■ Your objective
Each line that contains "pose" needs to be copied from the listing.

■ Provided data
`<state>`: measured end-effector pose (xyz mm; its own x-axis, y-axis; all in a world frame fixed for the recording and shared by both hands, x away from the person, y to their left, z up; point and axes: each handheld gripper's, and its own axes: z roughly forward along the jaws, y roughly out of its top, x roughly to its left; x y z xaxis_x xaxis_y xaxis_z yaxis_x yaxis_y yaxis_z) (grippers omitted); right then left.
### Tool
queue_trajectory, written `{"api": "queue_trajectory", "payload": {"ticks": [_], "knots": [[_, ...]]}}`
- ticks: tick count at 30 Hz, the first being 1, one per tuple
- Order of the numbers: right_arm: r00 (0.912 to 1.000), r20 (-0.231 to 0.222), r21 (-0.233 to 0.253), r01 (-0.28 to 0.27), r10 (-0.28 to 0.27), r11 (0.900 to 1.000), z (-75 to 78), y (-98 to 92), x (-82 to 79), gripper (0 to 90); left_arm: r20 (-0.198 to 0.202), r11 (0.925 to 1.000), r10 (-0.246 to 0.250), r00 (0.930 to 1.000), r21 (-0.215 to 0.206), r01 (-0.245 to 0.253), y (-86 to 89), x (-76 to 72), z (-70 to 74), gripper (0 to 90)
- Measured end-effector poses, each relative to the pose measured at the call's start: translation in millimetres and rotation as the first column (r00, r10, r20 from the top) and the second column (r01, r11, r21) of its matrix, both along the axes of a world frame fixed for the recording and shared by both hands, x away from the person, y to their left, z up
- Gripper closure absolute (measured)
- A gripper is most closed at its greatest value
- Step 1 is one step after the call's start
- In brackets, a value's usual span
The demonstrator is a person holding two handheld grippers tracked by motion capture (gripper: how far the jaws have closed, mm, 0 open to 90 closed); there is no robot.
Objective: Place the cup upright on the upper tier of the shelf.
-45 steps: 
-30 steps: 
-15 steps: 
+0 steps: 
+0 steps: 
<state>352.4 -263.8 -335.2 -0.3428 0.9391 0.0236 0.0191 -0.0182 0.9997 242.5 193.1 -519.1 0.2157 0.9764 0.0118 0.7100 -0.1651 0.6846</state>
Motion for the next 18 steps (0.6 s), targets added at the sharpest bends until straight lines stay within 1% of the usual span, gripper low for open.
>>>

■ Response to the task
`<state>`: measured end-effector pose (xyz mm; its own x-axis, y-axis; all in a world frame fixed for the recording and shared by both hands, x away from the person, y to their left, z up; point and axes: each handheld gripper's, and its own axes: z roughly forward along the jaws, y roughly out of its top, x roughly to its left; x y z xaxis_x xaxis_y xaxis_z yaxis_x yaxis_y yaxis_z) (grippers omitted); right then left.
- Measured end-effector poses, each relative to the pose measured at the call's start: translation in millimetres and rotation as the first column (r00, r10, r20 from the top) and the second column (r01, r11, r21) of its matrix, both along the axes of a world frame fixed for the recording and shared by both hands, x away from the person, y to their left, z up

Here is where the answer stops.